• Work task: Of all the lines in these entries, count those that contain "plastic" and give only the total.
§ §
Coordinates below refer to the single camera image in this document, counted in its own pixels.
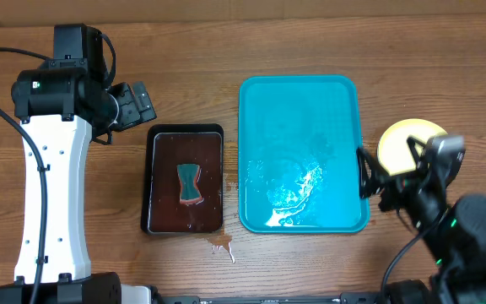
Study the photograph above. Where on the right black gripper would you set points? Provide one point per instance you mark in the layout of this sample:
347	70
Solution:
391	184

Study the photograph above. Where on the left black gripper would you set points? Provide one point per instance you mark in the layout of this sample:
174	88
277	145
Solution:
132	115

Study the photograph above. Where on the yellow plate top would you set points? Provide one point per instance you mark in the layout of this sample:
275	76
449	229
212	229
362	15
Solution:
393	152

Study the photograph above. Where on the teal orange sponge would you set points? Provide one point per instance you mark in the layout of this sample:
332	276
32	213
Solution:
188	175

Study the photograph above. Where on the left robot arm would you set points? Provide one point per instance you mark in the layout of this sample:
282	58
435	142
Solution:
62	111

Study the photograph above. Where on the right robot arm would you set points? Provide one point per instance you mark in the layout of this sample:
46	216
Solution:
455	234

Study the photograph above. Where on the teal plastic tray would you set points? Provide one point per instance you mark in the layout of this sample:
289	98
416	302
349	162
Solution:
297	165

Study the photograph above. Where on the black base frame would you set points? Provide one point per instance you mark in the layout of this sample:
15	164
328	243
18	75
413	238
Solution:
268	299

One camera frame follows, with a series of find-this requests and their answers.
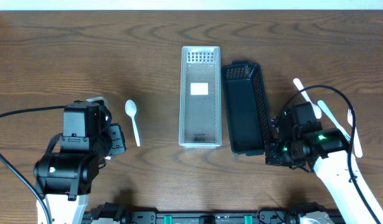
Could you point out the white plastic spoon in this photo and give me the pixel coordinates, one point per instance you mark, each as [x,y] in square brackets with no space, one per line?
§ §
• Completed task: 2